Don’t be a dag! (Learn some real Aussie English)
What a perfect definition, and who better to define it than our national pop ambassador? Australian English is often mysterious when heard outside its native land: nothing is more confusing than the moment an Aussie talks about their love of thongs; an embarrassed British silence may follow, as listeners struggle to realise that we are talking quite innocently about ‘flip-flops’ (and you think our word sounds silly?)
The most familiar terms are the old Aussie cliches – strewth, crikey and sheila – but while g’day is still in good health, many of these words are no longer widely used, except for in the outback. These days, mainstream Australian speech is all about avoiding too many syllables: we could meet up in the arvo for a convo about your recent compo; later on we’ll have a barbie with the rellies, but don’t forget your sunnies, and don’t let me find out you’ve been playing the pokies again. That’d be beaut.
Humorous and earthy topics are also fertile with Australianisms: cheap wine is goon or plonk, though beware or you might spend the next morning chundering into the dunny. A really daggy and uncultured person is a bogan, and the most scandalously daggy items of clothing are surely budgie smugglers – as worn by the losing candidate in our 2010 federal election.
Echoes of the past
Australia Day, January 26th, is now upon us, though not everyone thinks this is the right day to celebrate, with critics labelling it ‘Invasion Day’ as it marks the beginning of the European colonisation of Aboriginal lands. Australia has a rich heritage of some 250 Aboriginal languages, from which names have been derived for our most famous national icons, including kangaroos, koalas, and boomerangs. For the most part, the influence of Aboriginal languages on Australian English can be found in plants, animals, and Aboriginal cultural practices; but there are also some well-known general words, like yakka (for hard work), bung (for ruined or broken), and willy-willy (a sort of small tornado).
Many Australian place names are also derived from Aboriginal languages. Canberra (our national capital) means ‘meeting place’ in Ngunnawal, Ballarat means ‘resting place’ in Wathaurong, and Uluru, the Pitjantjatjara name for Ayers Rock, became officially recognised in 1993. (For bonus points, take note that possessive apostrophes are never used in Australian place names, like Ayers Rock!)
Tragically, many of the languages from which these words were borrowed are no longer being spoken, as the influence of English has spread across the land.

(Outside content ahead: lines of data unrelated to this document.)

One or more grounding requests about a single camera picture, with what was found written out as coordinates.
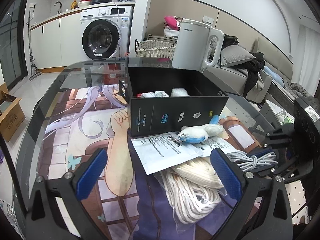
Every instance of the bolt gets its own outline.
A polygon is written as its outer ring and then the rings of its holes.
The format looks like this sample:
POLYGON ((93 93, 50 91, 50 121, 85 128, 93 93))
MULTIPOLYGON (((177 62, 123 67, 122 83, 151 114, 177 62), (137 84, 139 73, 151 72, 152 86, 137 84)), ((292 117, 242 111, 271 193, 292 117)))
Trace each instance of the bolt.
POLYGON ((279 175, 277 175, 277 176, 276 176, 276 181, 281 182, 281 181, 282 181, 282 178, 281 178, 279 175))
POLYGON ((43 177, 42 176, 38 176, 37 178, 36 178, 36 182, 41 182, 41 181, 43 181, 43 177))
POLYGON ((253 173, 252 173, 252 172, 246 172, 246 173, 245 173, 245 176, 246 176, 248 179, 252 179, 252 178, 253 178, 253 173))
POLYGON ((66 174, 64 174, 65 179, 71 179, 73 177, 73 173, 72 172, 67 172, 66 174))

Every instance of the white curtain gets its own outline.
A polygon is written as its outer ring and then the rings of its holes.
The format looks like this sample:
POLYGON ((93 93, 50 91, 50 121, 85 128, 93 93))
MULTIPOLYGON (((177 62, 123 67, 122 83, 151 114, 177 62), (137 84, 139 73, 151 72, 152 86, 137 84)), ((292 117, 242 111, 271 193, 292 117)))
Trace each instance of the white curtain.
POLYGON ((314 96, 320 79, 320 33, 300 25, 292 82, 314 96))

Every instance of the white bowl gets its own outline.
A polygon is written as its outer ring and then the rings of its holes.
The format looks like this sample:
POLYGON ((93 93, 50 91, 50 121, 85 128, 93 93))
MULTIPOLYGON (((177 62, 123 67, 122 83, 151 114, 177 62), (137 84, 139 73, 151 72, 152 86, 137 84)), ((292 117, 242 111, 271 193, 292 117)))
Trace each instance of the white bowl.
POLYGON ((84 6, 88 6, 90 5, 90 1, 82 1, 82 2, 78 2, 78 6, 80 7, 84 7, 84 6))

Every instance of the black box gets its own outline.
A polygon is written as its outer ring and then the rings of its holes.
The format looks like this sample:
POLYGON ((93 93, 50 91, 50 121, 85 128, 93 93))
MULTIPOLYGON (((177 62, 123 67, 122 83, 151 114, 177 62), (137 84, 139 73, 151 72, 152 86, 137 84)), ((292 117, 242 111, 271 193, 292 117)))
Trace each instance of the black box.
POLYGON ((120 93, 130 105, 132 137, 181 131, 220 115, 228 96, 196 70, 126 67, 127 88, 120 82, 120 93), (184 88, 190 97, 137 98, 140 93, 184 88))

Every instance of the wicker basket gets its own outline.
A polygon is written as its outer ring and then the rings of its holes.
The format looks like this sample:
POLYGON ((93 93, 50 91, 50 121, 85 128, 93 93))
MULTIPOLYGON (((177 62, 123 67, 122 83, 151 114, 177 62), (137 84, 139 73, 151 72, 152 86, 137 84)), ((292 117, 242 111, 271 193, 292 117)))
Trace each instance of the wicker basket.
POLYGON ((142 41, 136 40, 137 57, 173 58, 176 45, 166 41, 142 41))

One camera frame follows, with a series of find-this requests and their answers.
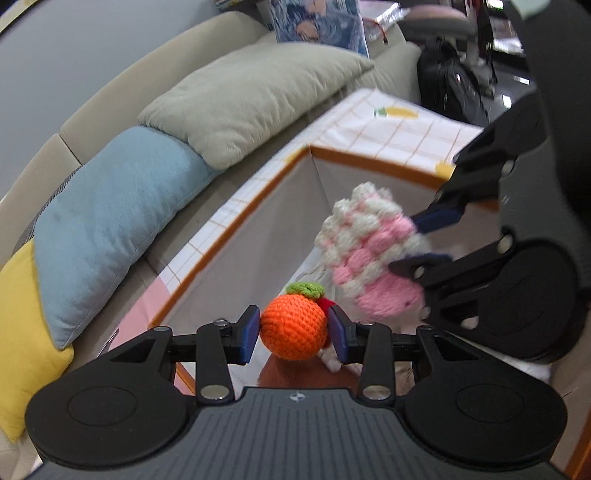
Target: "knitted orange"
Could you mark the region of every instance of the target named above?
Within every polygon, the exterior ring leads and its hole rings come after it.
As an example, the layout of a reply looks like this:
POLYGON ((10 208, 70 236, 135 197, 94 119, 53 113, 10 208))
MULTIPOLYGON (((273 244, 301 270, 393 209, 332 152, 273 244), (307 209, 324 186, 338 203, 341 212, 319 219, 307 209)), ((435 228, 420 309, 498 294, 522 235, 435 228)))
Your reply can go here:
POLYGON ((273 299, 262 313, 261 340, 282 359, 306 360, 327 341, 326 314, 315 302, 321 299, 324 289, 317 284, 295 283, 287 292, 273 299))

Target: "pink and white crochet toy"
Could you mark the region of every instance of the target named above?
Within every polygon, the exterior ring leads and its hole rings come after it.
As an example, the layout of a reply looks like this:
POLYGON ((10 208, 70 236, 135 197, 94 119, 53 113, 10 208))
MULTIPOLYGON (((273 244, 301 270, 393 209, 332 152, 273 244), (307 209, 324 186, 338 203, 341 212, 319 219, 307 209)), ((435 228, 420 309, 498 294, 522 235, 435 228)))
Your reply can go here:
POLYGON ((397 315, 422 301, 418 284, 388 270, 394 260, 430 251, 390 191, 362 183, 332 211, 314 243, 345 297, 376 317, 397 315))

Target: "yellow pillow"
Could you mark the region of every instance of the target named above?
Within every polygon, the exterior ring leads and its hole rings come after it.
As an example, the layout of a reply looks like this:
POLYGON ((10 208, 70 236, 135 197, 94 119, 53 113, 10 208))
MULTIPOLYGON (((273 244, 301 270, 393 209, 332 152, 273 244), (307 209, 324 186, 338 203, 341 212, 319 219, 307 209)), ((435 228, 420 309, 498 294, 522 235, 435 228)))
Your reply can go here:
POLYGON ((74 358, 53 346, 39 296, 34 240, 0 271, 0 428, 16 442, 31 397, 60 378, 74 358))

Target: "black backpack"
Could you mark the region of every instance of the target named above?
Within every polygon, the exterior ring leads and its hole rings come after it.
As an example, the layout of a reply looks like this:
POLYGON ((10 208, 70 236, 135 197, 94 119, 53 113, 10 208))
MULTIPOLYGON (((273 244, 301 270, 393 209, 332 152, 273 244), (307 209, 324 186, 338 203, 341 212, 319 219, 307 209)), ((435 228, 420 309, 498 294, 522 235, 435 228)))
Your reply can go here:
POLYGON ((489 124, 478 80, 449 42, 440 38, 429 42, 418 59, 417 73, 423 107, 459 122, 489 124))

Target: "beige sofa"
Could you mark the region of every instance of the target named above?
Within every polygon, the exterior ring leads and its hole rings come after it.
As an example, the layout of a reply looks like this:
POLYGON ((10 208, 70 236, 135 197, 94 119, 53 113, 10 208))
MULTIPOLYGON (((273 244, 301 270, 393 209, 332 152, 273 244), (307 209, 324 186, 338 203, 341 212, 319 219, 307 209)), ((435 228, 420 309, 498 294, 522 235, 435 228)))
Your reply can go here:
MULTIPOLYGON (((319 105, 218 177, 157 236, 145 255, 74 343, 75 368, 96 357, 123 315, 200 225, 250 178, 276 151, 312 120, 356 87, 377 87, 386 93, 419 102, 416 62, 420 51, 407 43, 398 28, 371 44, 376 69, 319 105)), ((227 13, 208 20, 133 64, 86 102, 43 145, 0 202, 0 268, 11 257, 18 238, 58 185, 87 163, 112 138, 137 124, 138 114, 157 96, 214 59, 259 41, 275 41, 261 24, 244 14, 227 13)), ((23 478, 35 458, 25 435, 13 445, 0 431, 0 478, 23 478)))

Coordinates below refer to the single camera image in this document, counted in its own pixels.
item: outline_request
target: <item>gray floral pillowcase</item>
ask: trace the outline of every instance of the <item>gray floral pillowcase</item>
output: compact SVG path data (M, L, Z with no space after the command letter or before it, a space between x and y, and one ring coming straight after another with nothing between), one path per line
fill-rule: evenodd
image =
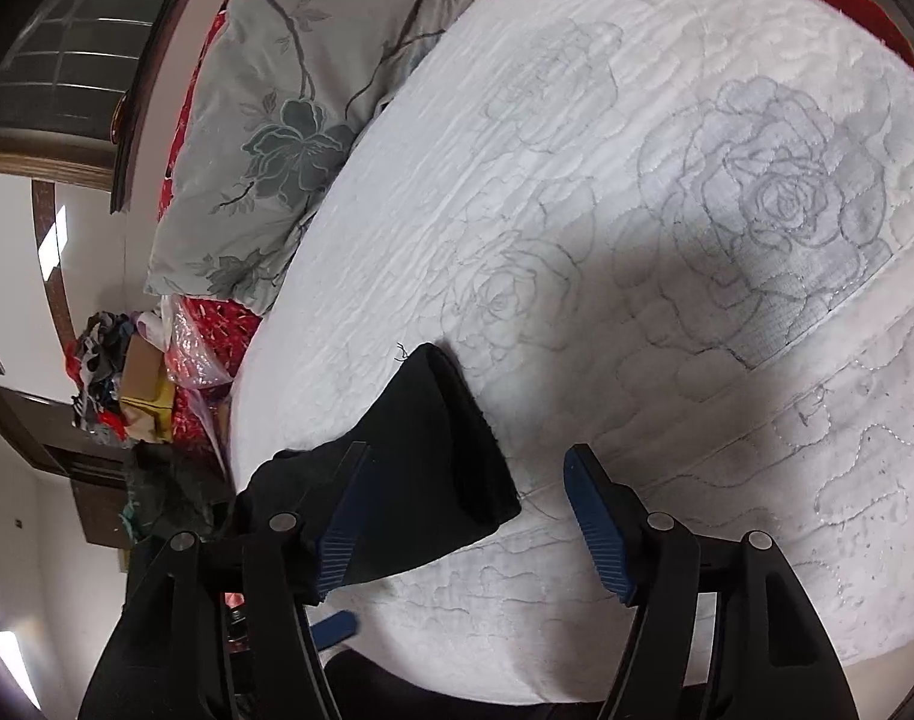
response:
M364 127L473 0L230 0L146 290L268 311Z

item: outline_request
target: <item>wooden frame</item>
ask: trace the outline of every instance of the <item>wooden frame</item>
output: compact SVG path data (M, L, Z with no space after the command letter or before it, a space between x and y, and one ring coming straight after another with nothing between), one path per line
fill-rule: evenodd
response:
M33 179L31 191L33 233L36 235L36 245L39 248L56 222L56 186L53 186L52 181ZM60 265L57 265L45 279L44 290L47 293L53 327L56 329L57 338L60 339L60 348L66 349L69 343L76 340L76 332L70 316L70 303L67 301L67 289L63 283L63 269Z
M38 471L55 473L57 476L70 474L60 466L50 452L47 452L21 422L14 410L0 394L0 436L26 462Z
M110 191L110 143L46 132L0 130L0 173Z

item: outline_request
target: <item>white wall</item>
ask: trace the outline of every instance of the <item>white wall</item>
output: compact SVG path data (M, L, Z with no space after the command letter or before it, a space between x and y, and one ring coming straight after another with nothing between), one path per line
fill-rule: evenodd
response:
M33 233L31 180L0 175L0 385L69 402L76 392L50 316Z
M143 292L156 216L110 214L108 191L57 184L56 208L67 209L67 244L60 254L63 286L76 333L98 311L146 311L157 300Z
M17 635L49 720L76 717L126 586L117 551L83 537L70 483L0 437L0 630Z
M117 550L86 542L70 482L41 474L39 485L44 608L67 693L79 707L119 620L127 574L119 570Z
M23 523L18 528L15 520ZM37 479L0 437L0 631L13 631L43 712L50 720L76 713L47 627L40 576Z

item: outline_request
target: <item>bed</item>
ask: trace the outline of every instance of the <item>bed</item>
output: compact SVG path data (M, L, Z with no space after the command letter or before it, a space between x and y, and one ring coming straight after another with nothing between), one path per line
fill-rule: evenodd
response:
M604 696L631 615L562 491L574 442L698 532L772 533L844 662L914 638L914 73L822 2L478 0L296 251L234 384L236 483L343 433L422 341L524 512L331 593L378 664Z

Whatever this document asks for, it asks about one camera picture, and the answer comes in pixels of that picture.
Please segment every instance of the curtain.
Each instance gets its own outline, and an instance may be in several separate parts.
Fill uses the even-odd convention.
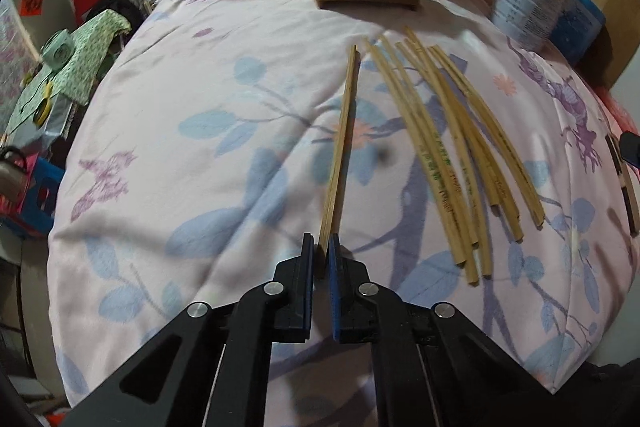
[[[22,91],[20,81],[39,60],[13,0],[0,0],[0,134]]]

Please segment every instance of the silver screw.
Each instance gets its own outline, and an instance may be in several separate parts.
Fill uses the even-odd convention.
[[[278,295],[284,292],[284,286],[281,282],[271,281],[264,285],[264,292],[267,295]]]
[[[204,302],[194,302],[187,308],[189,317],[197,319],[207,313],[207,305]]]
[[[436,306],[436,308],[433,311],[436,312],[436,315],[438,317],[442,317],[443,319],[449,319],[450,317],[453,317],[453,314],[456,312],[456,309],[453,308],[453,306],[448,302],[441,302]]]
[[[360,293],[369,297],[378,293],[378,290],[380,290],[380,288],[372,282],[364,282],[358,287]]]

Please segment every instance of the green cloth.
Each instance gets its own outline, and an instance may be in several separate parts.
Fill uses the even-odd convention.
[[[105,10],[84,23],[72,33],[76,51],[66,66],[53,77],[51,95],[62,93],[82,106],[87,105],[95,76],[107,55],[111,41],[119,33],[130,31],[129,21],[113,10]],[[7,133],[12,133],[34,114],[44,98],[44,87],[50,72],[50,68],[44,65],[24,89],[15,104],[14,112],[7,126]]]

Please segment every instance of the mug handle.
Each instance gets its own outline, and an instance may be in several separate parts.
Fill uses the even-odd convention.
[[[16,165],[16,167],[20,169],[22,172],[24,172],[25,174],[27,174],[27,157],[17,147],[14,147],[14,146],[2,147],[2,149],[0,149],[0,162],[7,162],[6,156],[9,153],[15,154],[18,157],[20,157],[20,159],[22,160],[22,167],[20,167],[19,165]]]

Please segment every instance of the orange sign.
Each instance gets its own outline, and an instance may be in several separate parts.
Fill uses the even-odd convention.
[[[20,6],[21,16],[39,16],[42,14],[42,1],[43,0],[22,0]]]

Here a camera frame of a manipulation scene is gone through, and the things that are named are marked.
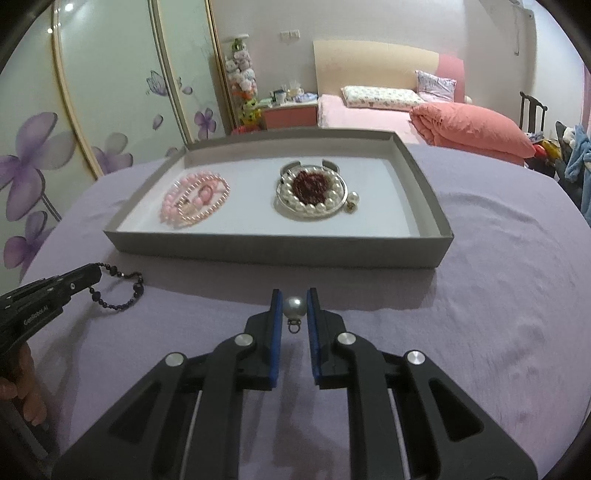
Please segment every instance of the pink pearl bracelet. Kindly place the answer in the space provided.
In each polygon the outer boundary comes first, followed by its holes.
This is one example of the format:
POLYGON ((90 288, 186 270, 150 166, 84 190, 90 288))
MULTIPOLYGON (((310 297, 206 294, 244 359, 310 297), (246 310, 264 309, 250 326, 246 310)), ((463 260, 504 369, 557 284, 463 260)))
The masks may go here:
POLYGON ((220 175, 210 171, 191 173, 174 182, 164 196, 161 221, 177 226, 195 225, 219 210, 229 195, 230 187, 220 175), (218 193, 221 195, 214 202, 218 193))

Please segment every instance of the gray box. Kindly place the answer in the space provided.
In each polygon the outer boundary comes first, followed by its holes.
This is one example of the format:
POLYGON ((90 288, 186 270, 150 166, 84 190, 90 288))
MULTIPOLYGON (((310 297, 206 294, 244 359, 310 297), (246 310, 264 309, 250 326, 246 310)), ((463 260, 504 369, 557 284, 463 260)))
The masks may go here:
POLYGON ((140 255, 271 265, 437 267, 453 232, 423 172, 395 133, 286 129, 203 142, 169 158, 112 218, 105 234, 140 255), (361 201, 324 220, 293 220, 273 205, 281 166, 340 165, 361 201), (164 193, 185 170, 219 172, 232 191, 207 220, 184 229, 158 221, 164 193))

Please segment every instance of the nightstand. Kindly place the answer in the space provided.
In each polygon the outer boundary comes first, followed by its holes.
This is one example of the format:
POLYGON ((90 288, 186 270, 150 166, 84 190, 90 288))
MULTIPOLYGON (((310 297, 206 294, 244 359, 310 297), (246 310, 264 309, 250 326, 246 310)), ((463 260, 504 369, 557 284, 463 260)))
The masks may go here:
POLYGON ((262 111, 263 125, 267 130, 289 127, 316 127, 318 125, 318 101, 271 106, 262 111))

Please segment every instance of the purple bedsheet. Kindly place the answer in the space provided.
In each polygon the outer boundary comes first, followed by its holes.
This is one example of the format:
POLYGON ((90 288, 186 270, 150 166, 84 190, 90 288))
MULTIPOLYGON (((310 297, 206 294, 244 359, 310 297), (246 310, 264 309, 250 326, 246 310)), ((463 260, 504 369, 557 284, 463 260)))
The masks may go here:
MULTIPOLYGON (((209 352, 264 311, 273 288, 304 295, 379 349, 421 349, 526 451, 542 477, 591 394, 591 229, 552 179, 464 152, 409 146, 456 235, 435 271, 286 268, 138 257, 102 228, 159 162, 100 179, 43 245, 24 281, 103 261, 144 273, 124 313, 80 293, 30 345, 62 449, 171 351, 209 352)), ((110 303, 131 283, 104 277, 110 303)), ((245 396, 241 479, 349 477, 346 393, 313 383, 306 328, 282 337, 279 386, 245 396)))

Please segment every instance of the blue clothing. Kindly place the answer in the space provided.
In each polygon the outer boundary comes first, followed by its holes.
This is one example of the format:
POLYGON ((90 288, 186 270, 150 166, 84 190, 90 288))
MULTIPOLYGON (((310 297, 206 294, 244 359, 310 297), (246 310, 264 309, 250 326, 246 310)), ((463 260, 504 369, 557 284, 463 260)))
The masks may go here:
POLYGON ((591 140, 589 140, 582 125, 577 125, 574 128, 574 142, 573 153, 564 172, 564 178, 574 182, 577 180, 581 168, 585 169, 581 213, 589 226, 591 226, 591 171, 584 166, 585 162, 591 162, 591 140))

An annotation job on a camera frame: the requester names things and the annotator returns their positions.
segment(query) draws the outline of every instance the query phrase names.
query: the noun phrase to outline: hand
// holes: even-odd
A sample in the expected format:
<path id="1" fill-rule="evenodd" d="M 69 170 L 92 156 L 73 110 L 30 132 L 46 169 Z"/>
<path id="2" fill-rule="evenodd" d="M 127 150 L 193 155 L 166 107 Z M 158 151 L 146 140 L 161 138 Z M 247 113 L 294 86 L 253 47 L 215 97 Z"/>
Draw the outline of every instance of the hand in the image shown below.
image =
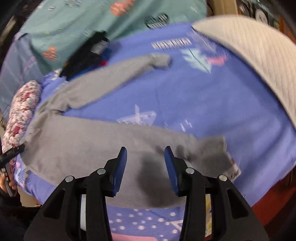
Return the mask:
<path id="1" fill-rule="evenodd" d="M 1 173 L 1 176 L 0 176 L 0 189 L 2 189 L 4 192 L 7 193 L 7 189 L 6 189 L 5 184 L 4 184 L 5 178 L 6 178 L 5 174 Z M 12 187 L 13 190 L 17 190 L 17 185 L 16 185 L 16 183 L 14 181 L 13 171 L 10 174 L 9 179 L 10 179 L 9 186 Z"/>

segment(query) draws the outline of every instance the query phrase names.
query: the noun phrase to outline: black garment
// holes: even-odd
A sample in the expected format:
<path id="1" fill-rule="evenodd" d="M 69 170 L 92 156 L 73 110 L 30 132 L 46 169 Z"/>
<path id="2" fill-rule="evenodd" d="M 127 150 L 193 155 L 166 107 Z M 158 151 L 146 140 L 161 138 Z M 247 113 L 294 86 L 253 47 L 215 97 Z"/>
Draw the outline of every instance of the black garment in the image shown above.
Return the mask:
<path id="1" fill-rule="evenodd" d="M 23 207 L 20 195 L 9 197 L 0 189 L 0 239 L 23 241 L 24 234 L 39 207 Z"/>

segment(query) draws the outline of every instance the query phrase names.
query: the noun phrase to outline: black object
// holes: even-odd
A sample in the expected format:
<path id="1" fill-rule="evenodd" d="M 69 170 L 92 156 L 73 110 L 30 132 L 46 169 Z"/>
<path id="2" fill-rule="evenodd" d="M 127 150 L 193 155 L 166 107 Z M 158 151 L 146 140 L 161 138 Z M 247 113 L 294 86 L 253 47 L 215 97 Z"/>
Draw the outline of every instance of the black object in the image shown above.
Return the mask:
<path id="1" fill-rule="evenodd" d="M 109 40 L 105 37 L 106 32 L 95 32 L 80 48 L 69 58 L 60 77 L 66 76 L 71 79 L 81 71 L 99 64 L 102 60 L 101 53 L 108 46 Z"/>
<path id="2" fill-rule="evenodd" d="M 47 199 L 24 241 L 112 240 L 105 197 L 118 192 L 127 160 L 121 148 L 115 159 L 88 177 L 66 177 Z M 86 231 L 80 228 L 81 196 L 86 194 Z"/>
<path id="3" fill-rule="evenodd" d="M 9 149 L 7 152 L 3 153 L 2 152 L 2 143 L 0 141 L 0 172 L 3 172 L 6 176 L 6 179 L 5 179 L 5 187 L 7 189 L 7 192 L 9 194 L 10 197 L 13 197 L 15 196 L 15 194 L 17 193 L 16 190 L 13 190 L 12 187 L 9 186 L 9 183 L 10 183 L 10 174 L 11 174 L 11 170 L 10 170 L 10 164 L 9 164 L 9 161 L 16 157 L 18 154 L 22 153 L 25 149 L 25 145 L 22 144 L 18 147 L 15 147 L 15 148 L 11 148 Z"/>
<path id="4" fill-rule="evenodd" d="M 268 235 L 251 207 L 224 175 L 205 177 L 165 149 L 172 189 L 187 196 L 180 241 L 205 238 L 205 194 L 211 194 L 212 239 L 215 241 L 268 241 Z"/>

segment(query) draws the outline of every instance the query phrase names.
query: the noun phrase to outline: dark sleeve
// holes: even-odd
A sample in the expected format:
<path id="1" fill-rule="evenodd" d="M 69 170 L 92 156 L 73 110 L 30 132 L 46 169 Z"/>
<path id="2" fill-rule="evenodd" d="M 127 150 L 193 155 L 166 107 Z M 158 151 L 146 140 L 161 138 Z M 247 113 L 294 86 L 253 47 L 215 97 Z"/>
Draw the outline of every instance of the dark sleeve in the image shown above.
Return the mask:
<path id="1" fill-rule="evenodd" d="M 11 207 L 21 207 L 20 195 L 17 193 L 15 197 L 10 197 L 7 193 L 0 189 L 0 207 L 11 206 Z"/>

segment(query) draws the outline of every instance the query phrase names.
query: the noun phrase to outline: light blue leaf print
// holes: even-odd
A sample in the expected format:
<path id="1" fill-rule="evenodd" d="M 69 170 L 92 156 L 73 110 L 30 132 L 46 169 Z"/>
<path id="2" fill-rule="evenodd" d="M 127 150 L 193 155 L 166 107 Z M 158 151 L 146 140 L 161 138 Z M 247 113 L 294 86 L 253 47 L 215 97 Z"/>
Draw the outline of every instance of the light blue leaf print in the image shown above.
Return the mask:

Many Aboriginal communities have now integrated English as their first or second language, and this has given rise to a specifically ‘Aboriginal’ form of English. This can vary somewhat from region to region, but there are plenty of special words and phrases that are used right across outback Australia: sorry business is the name used for funeral ceremonies, while sit-down money refers to the social-security payments that suddenly became available in the 1970s. Some older English words have made fascinating journeys through Aboriginal English – being picked up from settlers in the 19th century, given their own particular meanings, and now living on in Aboriginal speech even though they may have since declined in other English dialects. This is the case with humbugging (bothering someone or begging), motor car (same meaning, different century), mob (used for any group of people, but especially a family or clan group) and grog (used for any alcoholic drink).
Fellow now sounds pretty dated in most versions of English, but in Aboriginal English it is flourishing as the compoundable –fella. Blackfella and whitefella are often mistakenly thought to have racist connotations, but in fact these are the standard, neutral terms used in much of outback Australia. Gradually these words are becoming accepted in mainstream Australian usage; and on a recent trip to the desert, I was even introduced to someone as an Adelaide-fella.
Increasingly, many of these English forms are used not just by Aboriginal people, but by everybody living in the outback areas or northern and central Australia.
Closing the gap
Just as Kylie sometimes has to explain herself to her international audience, so we sometimes have to work on closing gaps of understanding within our island nation. Sensitivities don’t travel well. From the distant perspective of the coastal cities, it’s easy to be either over-cautious or totally ignorant about what matters to the Aboriginal communities of the Red Centre or the Top End. And as we chuck another shrimp on the barbie for Australia Day, it would never occur to most of us that January 26 may be a controversial day to celebrate.